Focusing on Brexit as a cause for a fall in support for the two main parties in the local elections is too simplistic and a clear “radical vision” is needed to appeal to disenchanted voters, a senior Labour councillor has said.
Michael Payne, who is deputy leader of Gedling BC, a Nottinghamshire CC councillor and a group officer for the Labour group at the Local Government Association, said there was disappointment his party were unable to make the gains required to take control of the LGA.
But he said the party had fought in “difficult territory” as most of the elections were held at district councils where Conservative support is traditionally strong.
Cllr Payne said: “This is not as simple as whether parties are leave or remain.
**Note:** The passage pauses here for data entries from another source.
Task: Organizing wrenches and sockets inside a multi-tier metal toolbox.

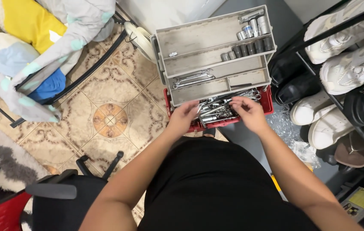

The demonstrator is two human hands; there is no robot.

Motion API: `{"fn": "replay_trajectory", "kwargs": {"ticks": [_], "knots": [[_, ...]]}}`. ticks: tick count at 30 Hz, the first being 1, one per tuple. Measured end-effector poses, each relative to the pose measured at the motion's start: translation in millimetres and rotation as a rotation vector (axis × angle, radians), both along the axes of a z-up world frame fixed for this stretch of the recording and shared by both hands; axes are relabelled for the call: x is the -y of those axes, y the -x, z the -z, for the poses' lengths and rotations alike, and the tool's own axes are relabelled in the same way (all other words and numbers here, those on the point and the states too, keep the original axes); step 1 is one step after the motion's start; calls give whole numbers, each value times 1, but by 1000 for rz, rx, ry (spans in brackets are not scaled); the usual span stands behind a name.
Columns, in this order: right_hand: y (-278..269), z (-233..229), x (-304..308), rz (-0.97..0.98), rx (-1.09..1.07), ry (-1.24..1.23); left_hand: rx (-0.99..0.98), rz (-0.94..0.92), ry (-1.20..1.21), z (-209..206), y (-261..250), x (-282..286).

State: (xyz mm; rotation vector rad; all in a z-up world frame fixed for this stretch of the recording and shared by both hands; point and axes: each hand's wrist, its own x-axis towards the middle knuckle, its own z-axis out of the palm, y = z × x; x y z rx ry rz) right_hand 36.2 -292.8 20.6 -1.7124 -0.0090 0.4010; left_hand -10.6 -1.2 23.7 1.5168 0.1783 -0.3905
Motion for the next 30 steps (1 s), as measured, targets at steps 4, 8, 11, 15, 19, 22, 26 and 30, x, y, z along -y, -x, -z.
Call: {"fn": "replay_trajectory", "kwargs": {"ticks": [4, 8, 11, 15, 19, 22, 26, 30], "knots": [[-19, -47, -29, -63, 85, -79, -200, -65, 729, -14, -36, 25], [-39, -87, -48, -128, 186, -271, -109, -12, 942, -42, -61, 41], [-46, -110, -55, -187, 270, -226, -98, -57, 925, -48, -67, 42], [-45, -132, -64, -302, 521, 95, -163, -149, 753, -36, -66, 43], [-48, -127, -64, -261, 531, 286, -191, -185, 811, -12, -63, 50], [-65, -129, -61, -378, 708, 341, -255, -227, 800, -28, -71, 50], [-132, -110, -45, -316, 790, 470, -132, -241, 568, -30, -100, 53], [-210, -99, -38, -260, 775, 705, 155, -279, 272, -44, -135, 45]]}}
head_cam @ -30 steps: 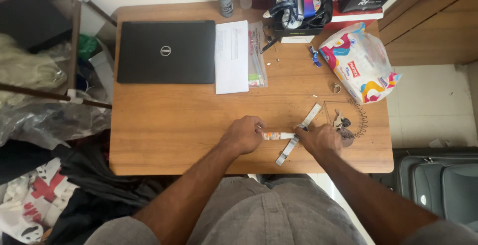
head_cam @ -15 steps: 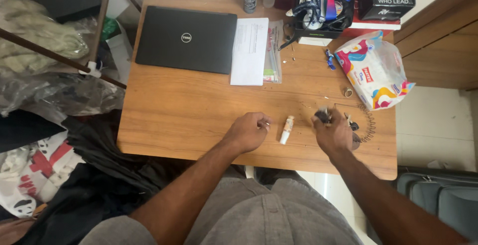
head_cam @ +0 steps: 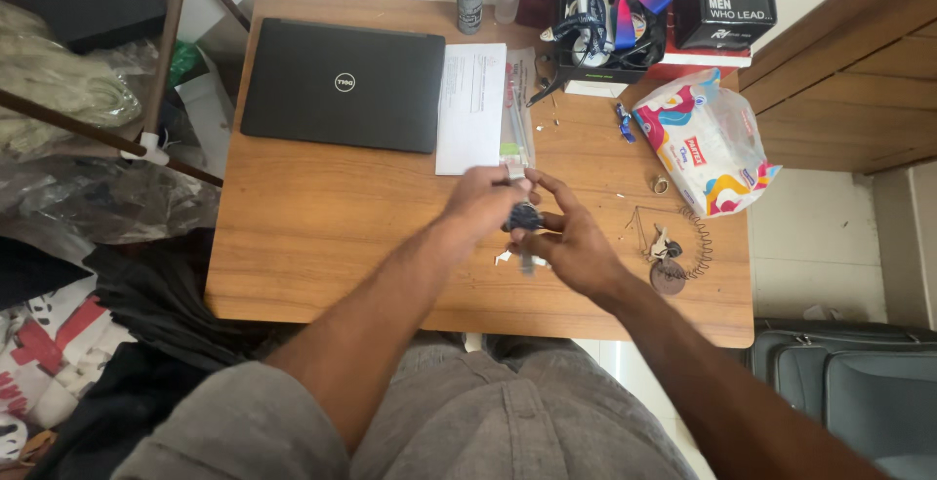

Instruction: The person organizes a cluttered wooden desk by moving a laptop from the bed to the table, then arranging various items including a small black box, cables, a lanyard, and papers. They wipe the desk surface with a tissue and place the used tissue in a plastic bag.

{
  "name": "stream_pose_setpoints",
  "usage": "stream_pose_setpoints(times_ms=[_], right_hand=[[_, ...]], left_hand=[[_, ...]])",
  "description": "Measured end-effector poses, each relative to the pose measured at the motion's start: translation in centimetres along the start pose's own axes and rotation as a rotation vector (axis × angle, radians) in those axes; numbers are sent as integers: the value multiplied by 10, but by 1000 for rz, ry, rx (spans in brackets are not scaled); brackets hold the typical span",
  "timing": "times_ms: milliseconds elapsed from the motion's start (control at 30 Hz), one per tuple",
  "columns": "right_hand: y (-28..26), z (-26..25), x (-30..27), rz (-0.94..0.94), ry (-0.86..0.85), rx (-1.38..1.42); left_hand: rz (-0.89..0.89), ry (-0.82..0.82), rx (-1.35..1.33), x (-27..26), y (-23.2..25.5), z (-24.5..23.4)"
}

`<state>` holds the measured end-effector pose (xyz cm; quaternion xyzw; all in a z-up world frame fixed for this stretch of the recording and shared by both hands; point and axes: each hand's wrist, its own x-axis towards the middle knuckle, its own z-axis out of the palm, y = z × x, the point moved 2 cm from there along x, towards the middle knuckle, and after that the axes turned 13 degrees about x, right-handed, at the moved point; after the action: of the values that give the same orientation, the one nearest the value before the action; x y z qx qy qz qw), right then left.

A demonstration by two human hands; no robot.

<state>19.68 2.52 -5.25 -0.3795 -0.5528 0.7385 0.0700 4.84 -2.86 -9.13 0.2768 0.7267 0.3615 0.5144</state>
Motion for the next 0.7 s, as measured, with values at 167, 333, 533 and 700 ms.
stream_pose_setpoints(times_ms=[167,333,533,700], right_hand=[[27,17,23,26,-18,-90],[70,51,56,209,-143,-292],[98,75,67,108,-80,-582],[104,57,53,-2,60,-586]], left_hand=[[3,176,-258,16,-34,-32],[-106,291,-231,29,-91,-78],[-249,176,47,46,-137,-111],[-242,305,242,59,-136,-114]])
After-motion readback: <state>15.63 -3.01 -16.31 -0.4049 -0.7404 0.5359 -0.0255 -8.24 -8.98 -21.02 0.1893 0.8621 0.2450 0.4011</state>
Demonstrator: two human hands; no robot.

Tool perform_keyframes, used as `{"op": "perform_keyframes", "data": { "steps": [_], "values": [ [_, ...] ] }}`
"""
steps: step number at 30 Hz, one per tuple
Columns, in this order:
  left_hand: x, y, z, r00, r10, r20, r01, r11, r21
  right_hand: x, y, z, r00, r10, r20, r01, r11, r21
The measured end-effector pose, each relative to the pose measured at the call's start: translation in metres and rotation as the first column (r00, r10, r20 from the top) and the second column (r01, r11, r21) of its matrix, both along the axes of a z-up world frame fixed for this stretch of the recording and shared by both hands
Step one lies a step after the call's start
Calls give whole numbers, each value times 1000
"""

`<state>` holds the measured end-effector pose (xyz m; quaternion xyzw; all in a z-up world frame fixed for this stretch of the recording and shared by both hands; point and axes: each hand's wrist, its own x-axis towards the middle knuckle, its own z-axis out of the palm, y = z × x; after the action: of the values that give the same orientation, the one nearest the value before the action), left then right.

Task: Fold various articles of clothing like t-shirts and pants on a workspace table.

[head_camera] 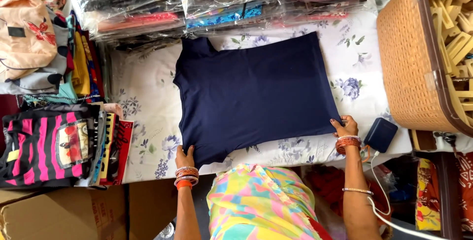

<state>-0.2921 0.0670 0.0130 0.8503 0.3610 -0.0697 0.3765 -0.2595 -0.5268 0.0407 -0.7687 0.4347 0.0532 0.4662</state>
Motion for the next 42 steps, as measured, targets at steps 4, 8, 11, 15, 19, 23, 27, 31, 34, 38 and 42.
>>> {"op": "perform_keyframes", "data": {
  "steps": [4,8,11,15,19,23,27,31,34,38,42],
  "values": [
    [0,9,0,999,-51,-20,51,998,21,0,-2,3,999,26,-32,-27,999,-30],
    [-9,8,-17,994,-108,14,106,990,88,-8,-4,-8,997,53,-51,-56,997,-58],
    [-14,-3,-17,994,-110,-24,112,988,108,-12,-1,-10,997,77,-29,-80,990,-120],
    [-2,-33,47,963,-160,-215,231,904,360,-19,32,16,961,236,-144,-277,811,-515],
    [19,-53,52,911,-384,151,251,807,535,-6,80,9,864,503,14,-281,507,-815],
    [60,-115,68,649,-676,349,400,693,600,25,192,42,638,770,-25,-476,368,-799],
    [80,-146,35,520,-845,124,693,502,517,30,246,4,219,976,-20,-666,135,-734],
    [77,-117,62,628,-769,-117,719,517,465,44,212,24,154,933,-324,-764,-95,-638],
    [45,-38,3,892,-449,-44,403,751,523,31,121,20,545,672,-501,-682,8,-732],
    [37,1,-4,885,-434,-167,432,635,641,11,15,-38,776,580,-248,-550,430,-716],
    [53,-29,8,900,-344,-269,430,596,678,19,36,-24,835,499,-232,-495,496,-714]
  ]
}}
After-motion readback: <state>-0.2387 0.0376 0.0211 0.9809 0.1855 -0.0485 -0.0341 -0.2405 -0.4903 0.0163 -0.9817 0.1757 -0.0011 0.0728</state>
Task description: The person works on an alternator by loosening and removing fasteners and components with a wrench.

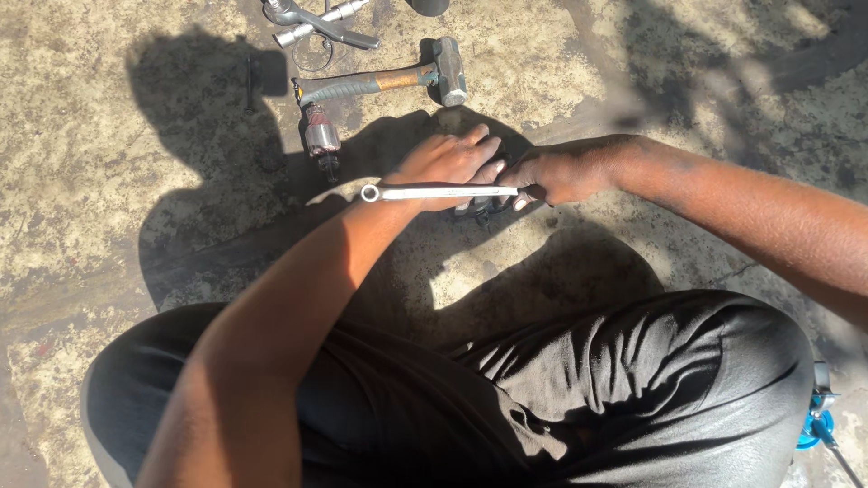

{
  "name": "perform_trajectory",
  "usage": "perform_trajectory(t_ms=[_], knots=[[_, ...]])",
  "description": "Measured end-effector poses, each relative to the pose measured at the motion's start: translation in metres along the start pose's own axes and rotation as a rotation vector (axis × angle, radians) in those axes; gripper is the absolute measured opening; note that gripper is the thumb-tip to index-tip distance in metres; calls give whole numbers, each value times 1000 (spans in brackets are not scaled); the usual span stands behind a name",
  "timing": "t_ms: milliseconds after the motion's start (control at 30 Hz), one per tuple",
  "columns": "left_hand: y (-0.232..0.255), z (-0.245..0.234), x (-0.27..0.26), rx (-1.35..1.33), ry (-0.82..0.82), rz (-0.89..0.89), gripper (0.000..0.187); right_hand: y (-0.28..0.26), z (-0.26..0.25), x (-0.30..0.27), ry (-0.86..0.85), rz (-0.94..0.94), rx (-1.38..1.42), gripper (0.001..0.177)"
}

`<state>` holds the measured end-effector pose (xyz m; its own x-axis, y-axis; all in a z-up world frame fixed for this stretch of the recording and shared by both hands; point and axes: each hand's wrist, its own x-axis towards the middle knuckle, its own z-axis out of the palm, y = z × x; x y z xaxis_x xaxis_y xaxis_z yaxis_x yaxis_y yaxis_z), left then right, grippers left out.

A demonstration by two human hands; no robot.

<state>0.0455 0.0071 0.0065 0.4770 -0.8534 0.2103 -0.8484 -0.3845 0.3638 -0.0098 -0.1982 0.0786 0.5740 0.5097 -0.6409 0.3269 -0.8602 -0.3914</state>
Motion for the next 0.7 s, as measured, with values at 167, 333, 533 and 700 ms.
perform_trajectory(t_ms=[167, 333, 533, 700], knots=[[-7, -25, 6, 72, -242, 149, 55, -11, -4, -3, -77, 183, 14, 62], [-22, -30, 16, 178, -230, 455, 45, 13, 11, 1, 85, -132, 0, 64], [-37, -31, 33, 223, -261, 679, 46, -4, 8, 0, 116, -175, -178, 57], [-30, -27, 25, 191, -299, 487, 38, -40, 7, -13, 27, -23, -503, 13]])
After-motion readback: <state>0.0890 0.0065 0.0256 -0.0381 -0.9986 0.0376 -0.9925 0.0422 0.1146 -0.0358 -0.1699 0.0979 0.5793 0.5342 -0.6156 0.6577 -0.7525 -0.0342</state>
For me, there is something more complex going on.
“Whatever party can set out a clear plan, not just about Brexit but about the challenges the country faces, they will reap the benefits.”
He added there is a genuine desire among the electorate for parties “to set out a radical vision for the country’s future” and “some of Jeremy Corbyn’s policies have done that”.
On gains made by the Liberal Democrats and independents, Cllr Payne said the political environment was “febrile and unpredictable… with a lot of people vying for control” and Labour must rise to the challenge.
He said: “They appealed to the electorate because they had portrayed themselves as insurgents against the status quo and the establishment.
“We can be the insurgents by never being satisfied with what [Labour councils] have done and constantly strive for improvement.”
But Cllr Payne added that Labour “clearly needs to think long and hard” about losses in traditionally Labour supporting areas such as the Tees Valley.